Every year around this time, publishers, booksellers, and reading sites ask us “What’s on your summer reading list?”
Phooey. Or as Nero Wolfe spelled it, pfui.
This question always takes me back to the 1950s and the olden, golden days of Madison Avenue when everyone lived in NYC. While the working poor were sleeping their summer evenings off on the cool of their fire escapes, the more well-to-do were escaping to their summer digs, where the full-time mom let the children try to drown themselves in the lake or the Atlantic Ocean while she rested in the shade of a tree or umbrella with her lemonade (liberally spiked with vodka) and her Summer Reading.
Please.
These days, your summer reading is likely to consist of a paragraph or two on your smart phone hastily crammed into the short few minutes between picking the kids up from summer day camp and the dinner making, laundry doing, bedtime madness to follow.

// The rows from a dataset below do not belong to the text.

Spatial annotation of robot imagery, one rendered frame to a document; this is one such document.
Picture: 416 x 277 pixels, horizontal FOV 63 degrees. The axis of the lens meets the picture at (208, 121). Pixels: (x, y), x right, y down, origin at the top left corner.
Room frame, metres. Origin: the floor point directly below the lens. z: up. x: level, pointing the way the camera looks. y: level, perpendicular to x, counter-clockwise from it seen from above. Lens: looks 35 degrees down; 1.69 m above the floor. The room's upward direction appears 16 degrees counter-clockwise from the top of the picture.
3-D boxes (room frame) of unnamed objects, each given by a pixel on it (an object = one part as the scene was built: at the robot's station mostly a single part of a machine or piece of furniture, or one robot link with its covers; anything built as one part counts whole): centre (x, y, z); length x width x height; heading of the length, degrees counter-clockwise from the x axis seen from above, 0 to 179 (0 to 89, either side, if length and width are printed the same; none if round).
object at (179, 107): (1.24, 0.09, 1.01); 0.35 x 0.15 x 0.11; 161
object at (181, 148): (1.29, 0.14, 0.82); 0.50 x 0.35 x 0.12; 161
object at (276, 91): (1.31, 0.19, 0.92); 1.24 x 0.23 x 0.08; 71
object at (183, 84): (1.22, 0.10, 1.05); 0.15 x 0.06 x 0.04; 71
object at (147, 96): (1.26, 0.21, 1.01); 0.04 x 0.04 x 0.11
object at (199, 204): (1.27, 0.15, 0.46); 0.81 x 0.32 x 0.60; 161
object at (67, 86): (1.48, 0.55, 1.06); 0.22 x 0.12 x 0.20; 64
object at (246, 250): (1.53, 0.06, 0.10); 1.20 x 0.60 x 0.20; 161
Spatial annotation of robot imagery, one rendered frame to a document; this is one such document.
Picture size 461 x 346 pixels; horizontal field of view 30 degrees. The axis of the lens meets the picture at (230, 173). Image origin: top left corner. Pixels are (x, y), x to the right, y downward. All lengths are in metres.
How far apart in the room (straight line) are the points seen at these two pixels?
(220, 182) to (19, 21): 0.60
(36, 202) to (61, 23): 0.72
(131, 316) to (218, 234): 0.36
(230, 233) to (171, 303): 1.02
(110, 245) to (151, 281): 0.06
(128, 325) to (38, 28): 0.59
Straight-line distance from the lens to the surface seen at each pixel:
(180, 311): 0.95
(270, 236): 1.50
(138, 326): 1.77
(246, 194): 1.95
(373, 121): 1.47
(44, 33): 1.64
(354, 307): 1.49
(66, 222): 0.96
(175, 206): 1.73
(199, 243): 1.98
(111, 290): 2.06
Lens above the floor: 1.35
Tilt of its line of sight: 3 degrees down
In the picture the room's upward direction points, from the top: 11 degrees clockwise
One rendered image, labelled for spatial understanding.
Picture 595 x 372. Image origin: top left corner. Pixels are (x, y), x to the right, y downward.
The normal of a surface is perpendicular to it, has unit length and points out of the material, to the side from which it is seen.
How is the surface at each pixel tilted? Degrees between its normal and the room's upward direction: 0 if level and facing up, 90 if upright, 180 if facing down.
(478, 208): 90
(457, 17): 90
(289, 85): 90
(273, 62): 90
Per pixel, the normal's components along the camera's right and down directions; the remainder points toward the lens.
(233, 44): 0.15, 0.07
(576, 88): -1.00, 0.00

If you’re lucky, your kids are older and you can get in a few paragraphs or maybe even some pages (!) before bed, preferably with a glass of wine.
But whatever your situation, you are not likely to be considering which book you will lovingly peruse over the next few glorious, slow summer weeks.

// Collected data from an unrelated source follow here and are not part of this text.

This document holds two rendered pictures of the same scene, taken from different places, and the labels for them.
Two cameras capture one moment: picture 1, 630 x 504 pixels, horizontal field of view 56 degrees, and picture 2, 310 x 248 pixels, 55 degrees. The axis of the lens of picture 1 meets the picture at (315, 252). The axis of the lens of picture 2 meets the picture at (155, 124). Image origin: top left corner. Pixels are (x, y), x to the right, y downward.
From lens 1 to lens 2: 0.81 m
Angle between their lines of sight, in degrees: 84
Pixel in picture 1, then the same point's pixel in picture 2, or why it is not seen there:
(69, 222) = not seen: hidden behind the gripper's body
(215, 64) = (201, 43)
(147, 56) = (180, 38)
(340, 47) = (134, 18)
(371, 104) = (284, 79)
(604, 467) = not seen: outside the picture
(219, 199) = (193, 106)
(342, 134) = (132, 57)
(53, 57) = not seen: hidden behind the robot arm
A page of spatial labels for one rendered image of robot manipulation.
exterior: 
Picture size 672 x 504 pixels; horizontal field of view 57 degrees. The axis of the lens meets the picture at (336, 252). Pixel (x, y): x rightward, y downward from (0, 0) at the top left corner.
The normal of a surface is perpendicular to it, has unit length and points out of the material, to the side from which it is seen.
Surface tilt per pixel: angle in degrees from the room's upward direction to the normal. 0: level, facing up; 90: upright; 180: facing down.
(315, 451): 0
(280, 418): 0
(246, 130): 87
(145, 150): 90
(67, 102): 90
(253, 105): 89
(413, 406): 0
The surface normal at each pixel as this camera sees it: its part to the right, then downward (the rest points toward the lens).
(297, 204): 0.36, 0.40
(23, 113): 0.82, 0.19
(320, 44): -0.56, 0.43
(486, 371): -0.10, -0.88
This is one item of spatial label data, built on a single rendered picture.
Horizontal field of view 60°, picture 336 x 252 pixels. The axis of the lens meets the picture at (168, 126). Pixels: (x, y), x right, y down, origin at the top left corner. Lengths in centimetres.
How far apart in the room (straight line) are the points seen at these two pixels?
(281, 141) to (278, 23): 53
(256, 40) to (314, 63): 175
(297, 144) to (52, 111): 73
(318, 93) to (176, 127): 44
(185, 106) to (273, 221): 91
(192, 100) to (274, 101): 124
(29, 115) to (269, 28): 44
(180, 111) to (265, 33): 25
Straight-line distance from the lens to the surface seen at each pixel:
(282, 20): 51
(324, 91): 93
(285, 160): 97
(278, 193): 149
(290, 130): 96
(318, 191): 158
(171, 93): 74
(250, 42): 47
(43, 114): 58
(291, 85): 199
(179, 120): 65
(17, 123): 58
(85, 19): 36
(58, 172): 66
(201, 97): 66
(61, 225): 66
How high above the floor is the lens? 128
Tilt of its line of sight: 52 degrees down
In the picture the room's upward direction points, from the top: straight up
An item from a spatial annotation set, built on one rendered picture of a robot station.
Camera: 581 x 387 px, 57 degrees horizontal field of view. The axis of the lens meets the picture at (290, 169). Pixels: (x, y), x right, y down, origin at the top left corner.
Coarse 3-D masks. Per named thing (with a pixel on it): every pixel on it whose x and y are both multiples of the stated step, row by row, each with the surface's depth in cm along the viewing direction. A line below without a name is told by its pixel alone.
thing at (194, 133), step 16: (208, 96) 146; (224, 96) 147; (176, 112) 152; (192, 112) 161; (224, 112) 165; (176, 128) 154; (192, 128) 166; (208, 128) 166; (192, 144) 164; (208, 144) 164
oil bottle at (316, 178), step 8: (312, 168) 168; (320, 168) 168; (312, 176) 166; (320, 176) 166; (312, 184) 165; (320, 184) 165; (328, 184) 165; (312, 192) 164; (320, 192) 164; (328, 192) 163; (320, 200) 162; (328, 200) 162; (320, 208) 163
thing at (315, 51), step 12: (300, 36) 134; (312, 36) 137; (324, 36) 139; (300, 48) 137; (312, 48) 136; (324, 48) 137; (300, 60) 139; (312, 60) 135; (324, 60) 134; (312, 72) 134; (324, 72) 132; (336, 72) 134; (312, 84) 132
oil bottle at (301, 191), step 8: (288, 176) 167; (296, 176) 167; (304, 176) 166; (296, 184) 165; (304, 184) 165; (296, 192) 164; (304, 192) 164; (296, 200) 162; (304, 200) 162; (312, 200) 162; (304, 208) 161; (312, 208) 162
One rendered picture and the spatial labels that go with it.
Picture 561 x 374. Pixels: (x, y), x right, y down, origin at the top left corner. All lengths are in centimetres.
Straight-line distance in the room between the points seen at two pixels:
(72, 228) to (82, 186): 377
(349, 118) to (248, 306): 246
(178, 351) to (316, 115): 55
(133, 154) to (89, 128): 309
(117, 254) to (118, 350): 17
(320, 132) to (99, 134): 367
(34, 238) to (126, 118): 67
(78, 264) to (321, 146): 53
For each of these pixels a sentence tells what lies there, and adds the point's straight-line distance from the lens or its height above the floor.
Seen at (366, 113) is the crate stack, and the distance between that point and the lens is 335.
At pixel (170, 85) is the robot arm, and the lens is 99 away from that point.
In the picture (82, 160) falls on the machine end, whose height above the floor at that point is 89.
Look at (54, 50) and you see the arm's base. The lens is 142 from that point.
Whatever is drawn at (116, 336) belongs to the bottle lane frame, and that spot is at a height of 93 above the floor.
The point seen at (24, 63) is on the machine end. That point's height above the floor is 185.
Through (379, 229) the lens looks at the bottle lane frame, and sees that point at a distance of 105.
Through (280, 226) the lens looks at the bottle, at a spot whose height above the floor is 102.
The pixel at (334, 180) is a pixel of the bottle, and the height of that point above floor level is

Kids have summer reading lists. Everyone else has the next book in their stack left over from spring, which was left over from winter, which was left over from fall, which was…

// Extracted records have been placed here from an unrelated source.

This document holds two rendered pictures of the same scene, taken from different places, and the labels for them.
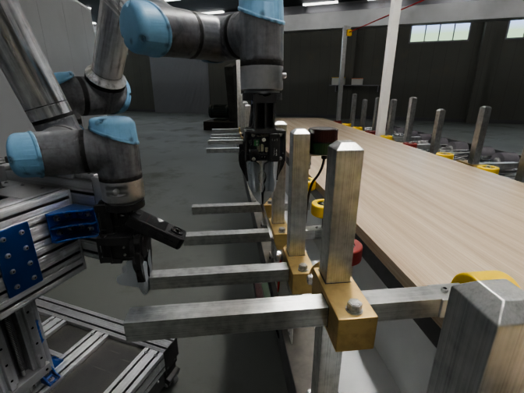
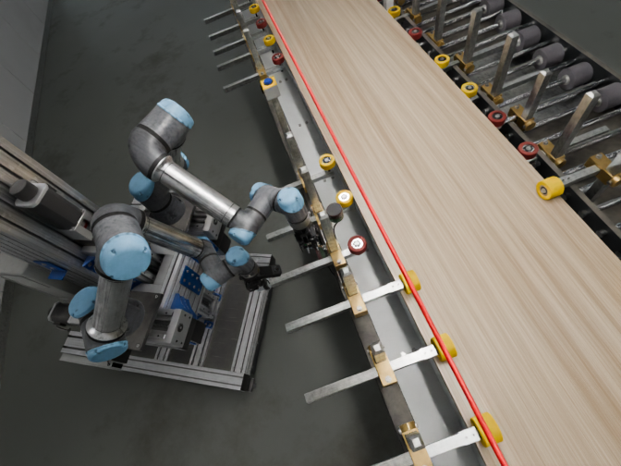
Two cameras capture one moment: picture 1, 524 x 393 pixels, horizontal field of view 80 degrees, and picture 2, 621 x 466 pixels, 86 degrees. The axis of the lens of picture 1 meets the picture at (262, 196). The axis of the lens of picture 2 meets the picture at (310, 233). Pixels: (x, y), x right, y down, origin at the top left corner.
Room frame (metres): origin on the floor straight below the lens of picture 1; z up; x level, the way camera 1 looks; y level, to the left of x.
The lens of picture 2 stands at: (-0.05, -0.12, 2.17)
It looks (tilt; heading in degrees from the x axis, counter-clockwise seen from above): 58 degrees down; 9
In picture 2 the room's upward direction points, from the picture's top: 23 degrees counter-clockwise
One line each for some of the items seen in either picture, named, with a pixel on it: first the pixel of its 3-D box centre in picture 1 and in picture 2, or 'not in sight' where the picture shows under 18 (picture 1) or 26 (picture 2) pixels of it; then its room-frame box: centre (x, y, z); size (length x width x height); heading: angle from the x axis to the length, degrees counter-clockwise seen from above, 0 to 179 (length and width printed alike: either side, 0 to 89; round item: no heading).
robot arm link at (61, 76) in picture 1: (57, 95); (149, 190); (0.97, 0.60, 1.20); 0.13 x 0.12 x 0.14; 138
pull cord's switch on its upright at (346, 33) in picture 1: (342, 83); not in sight; (3.56, -0.86, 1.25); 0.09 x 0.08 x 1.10; 6
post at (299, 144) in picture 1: (295, 235); (332, 243); (0.64, -0.08, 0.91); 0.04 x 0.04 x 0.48; 6
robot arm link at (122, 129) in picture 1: (115, 148); (239, 260); (0.56, 0.26, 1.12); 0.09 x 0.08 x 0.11; 112
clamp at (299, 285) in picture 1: (298, 266); (336, 253); (0.62, -0.08, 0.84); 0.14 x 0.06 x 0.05; 6
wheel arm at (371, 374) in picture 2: not in sight; (375, 373); (0.10, -0.11, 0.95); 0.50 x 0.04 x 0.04; 96
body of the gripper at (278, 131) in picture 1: (263, 128); (305, 232); (0.58, 0.00, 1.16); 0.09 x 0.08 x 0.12; 6
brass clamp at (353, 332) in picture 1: (338, 299); (354, 298); (0.37, -0.11, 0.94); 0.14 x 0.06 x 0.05; 6
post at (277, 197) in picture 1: (277, 202); (314, 201); (0.89, -0.05, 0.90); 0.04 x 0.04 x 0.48; 6

But we’ll probably never hear the end of the question “What’s on your summer reading list?” It’s a marketing ploy that has petrified roots in the book world. Every year we will be asked this question and those of us old enough to remember back in the day will sigh and hear the faint sounds of ice cubes melting in lemonade with the musical tinkling of wind chimes. And people too young to remember will wonder what the heck they’re talking about.